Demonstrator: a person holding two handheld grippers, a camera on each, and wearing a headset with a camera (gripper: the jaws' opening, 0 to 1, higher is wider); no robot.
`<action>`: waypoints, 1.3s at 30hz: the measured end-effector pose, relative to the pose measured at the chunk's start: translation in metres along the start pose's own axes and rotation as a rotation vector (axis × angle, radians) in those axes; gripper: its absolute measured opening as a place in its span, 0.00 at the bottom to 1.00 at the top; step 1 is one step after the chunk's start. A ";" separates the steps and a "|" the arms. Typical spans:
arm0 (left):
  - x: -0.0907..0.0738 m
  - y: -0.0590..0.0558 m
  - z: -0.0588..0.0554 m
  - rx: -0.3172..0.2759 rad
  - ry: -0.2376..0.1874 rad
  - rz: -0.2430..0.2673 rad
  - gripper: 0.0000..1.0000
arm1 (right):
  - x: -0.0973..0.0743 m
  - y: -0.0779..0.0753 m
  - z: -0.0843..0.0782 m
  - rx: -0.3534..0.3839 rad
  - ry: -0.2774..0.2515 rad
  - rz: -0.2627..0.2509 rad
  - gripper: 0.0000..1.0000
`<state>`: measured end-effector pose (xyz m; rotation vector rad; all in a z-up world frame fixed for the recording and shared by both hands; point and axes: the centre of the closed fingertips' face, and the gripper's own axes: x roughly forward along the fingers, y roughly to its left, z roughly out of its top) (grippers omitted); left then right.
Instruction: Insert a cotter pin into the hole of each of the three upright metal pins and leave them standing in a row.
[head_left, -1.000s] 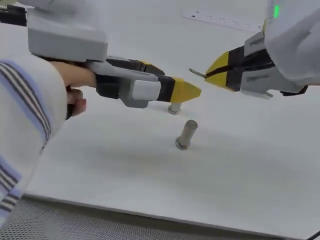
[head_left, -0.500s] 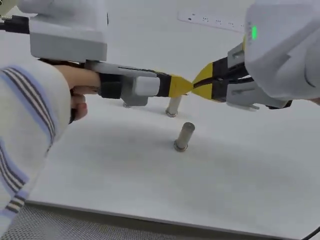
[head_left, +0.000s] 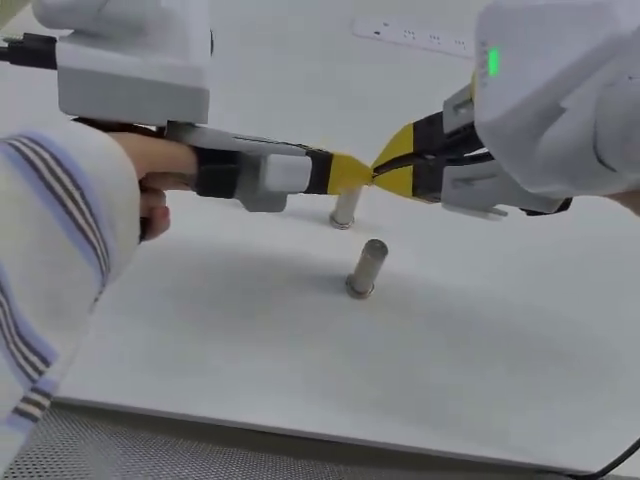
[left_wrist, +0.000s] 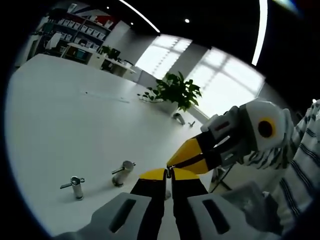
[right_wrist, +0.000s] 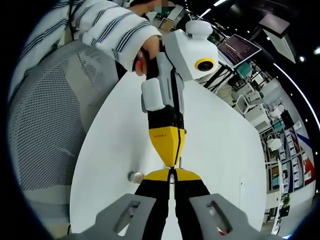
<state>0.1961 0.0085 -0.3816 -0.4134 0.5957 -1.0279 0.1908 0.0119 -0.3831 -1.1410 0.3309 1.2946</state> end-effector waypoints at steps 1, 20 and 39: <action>0.000 0.000 0.000 0.003 0.000 -0.002 0.00 | 0.000 0.000 0.000 0.001 0.000 0.000 0.00; 0.000 -0.002 -0.005 0.039 0.023 0.012 0.00 | 0.000 0.006 -0.001 0.026 -0.009 0.001 0.00; -0.015 -0.016 -0.005 0.467 0.090 0.009 0.00 | -0.005 0.021 -0.014 0.271 -0.076 0.043 0.12</action>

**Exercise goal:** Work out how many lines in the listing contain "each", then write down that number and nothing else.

**Result for this task:** 2